It is to be understood that spatial relationship terms such as "under" \8230; under "," ' under 8230; \8230; under "\8230;," ' over 8230; over "", "" over "", etc., may be used herein to describe one element or feature's relationship to another element or feature as illustrated in the figures. It will be understood that the spatially relative terms are intended to encompass different orientations of the device in use or operation in addition to the orientation depicted in the figures. For example, if the device in the figures is turned over, elements or features described as "below" or "beneath" other elements or features would then be oriented "above" the other elements or features. Thus, the exemplary terms "at 8230; \8230; below" and "at 8230; \8230; below" may include both upper and lower orientations. In addition, the device may also include additional orientations (e.g., rotated 90 or other orientations) and the spatial descriptors used herein interpreted accordingly.

It will be understood that when an element is referred to as being "connected" to another element, it can be directly connected to the other element or be connected to the other element through intervening elements. The "connection" in the following embodiments is understood as "electrical connection", "communication connection", or the like if the connected circuits, modules, units, or the like have electrical signals or data transmission therebetween.

As used herein, the singular forms "a", "an" and "the" may include the plural forms as well, unless the context clearly indicates otherwise. It will be further understood that the terms "comprises/comprising," "includes" or "including," etc., specify the presence of stated features, integers, steps, operations, components, parts, or combinations thereof, but do not preclude the presence or addition of one or more other features, integers, steps, operations, components, parts, or combinations thereof.

As shown in fig. 1-4, the present application provides a simultaneous cooling and trapping system for diatomic radicals using a single beam, which includes a cooled light emitting assembly 10, a vacuum chamber 20, and an atom cooling and trapping assembly 30.

The cooling light emitting assembly 10 is configured to emit incident cooling light of a circular polarization laser type, and the incident cooling light can be emitted from the first end of the vacuum chamber 20 along an incident direction.

In the embodiment of the present application, the cooling light emitting assembly 10 includes a cooling light input fiber 11, a laser beam expanding collimator 12, and a first quarter glass 13, the cooling light input fiber 11 is used for inputting original cooling light to the laser beam expanding collimator 12, the laser beam expanding collimator 12 expands and collimates the original cooling light, and the first quarter glass 13 converts the expanded and collimated laser light into circularly polarized incident cooling light.

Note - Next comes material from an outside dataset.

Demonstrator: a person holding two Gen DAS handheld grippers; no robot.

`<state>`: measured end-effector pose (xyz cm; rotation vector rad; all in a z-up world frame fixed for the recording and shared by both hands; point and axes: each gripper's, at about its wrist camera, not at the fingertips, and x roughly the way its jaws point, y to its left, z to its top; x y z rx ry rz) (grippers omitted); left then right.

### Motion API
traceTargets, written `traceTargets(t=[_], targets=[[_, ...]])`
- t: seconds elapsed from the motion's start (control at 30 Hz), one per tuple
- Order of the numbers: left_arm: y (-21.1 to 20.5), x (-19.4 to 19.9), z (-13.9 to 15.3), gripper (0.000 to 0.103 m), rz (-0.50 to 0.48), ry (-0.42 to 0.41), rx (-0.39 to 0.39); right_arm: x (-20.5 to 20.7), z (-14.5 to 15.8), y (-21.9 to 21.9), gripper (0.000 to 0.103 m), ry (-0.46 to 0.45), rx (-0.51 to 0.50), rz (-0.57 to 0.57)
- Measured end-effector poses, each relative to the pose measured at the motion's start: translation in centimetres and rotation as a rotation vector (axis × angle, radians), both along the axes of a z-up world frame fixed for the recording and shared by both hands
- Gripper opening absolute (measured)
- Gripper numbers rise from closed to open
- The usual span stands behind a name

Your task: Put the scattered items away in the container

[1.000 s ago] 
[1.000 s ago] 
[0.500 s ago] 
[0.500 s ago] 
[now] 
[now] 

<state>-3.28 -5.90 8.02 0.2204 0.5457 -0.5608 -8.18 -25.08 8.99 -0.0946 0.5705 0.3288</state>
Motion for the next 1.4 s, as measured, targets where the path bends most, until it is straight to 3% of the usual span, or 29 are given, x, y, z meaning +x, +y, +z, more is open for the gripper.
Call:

It is understood that the incident direction can be any direction that can be implemented according to different practical use scenarios, and for convenience of description, XY is defined as two mutually perpendicular axial directions on a horizontal plane, and a Z axis is a normal axial direction of the horizontal plane, where the Z direction is a vertical upward direction, preferably, in this embodiment, the vacuum cavity is a cylindrical cavity, the first end is an upper end thereof, the second end is a lower end thereof, the incident direction of the incident cooling light is a vertical downward direction, that is, a-Z axis direction, and the horizontal plane is a plane perpendicular to the incident direction, and the XY axes are all directions perpendicular to the incident direction.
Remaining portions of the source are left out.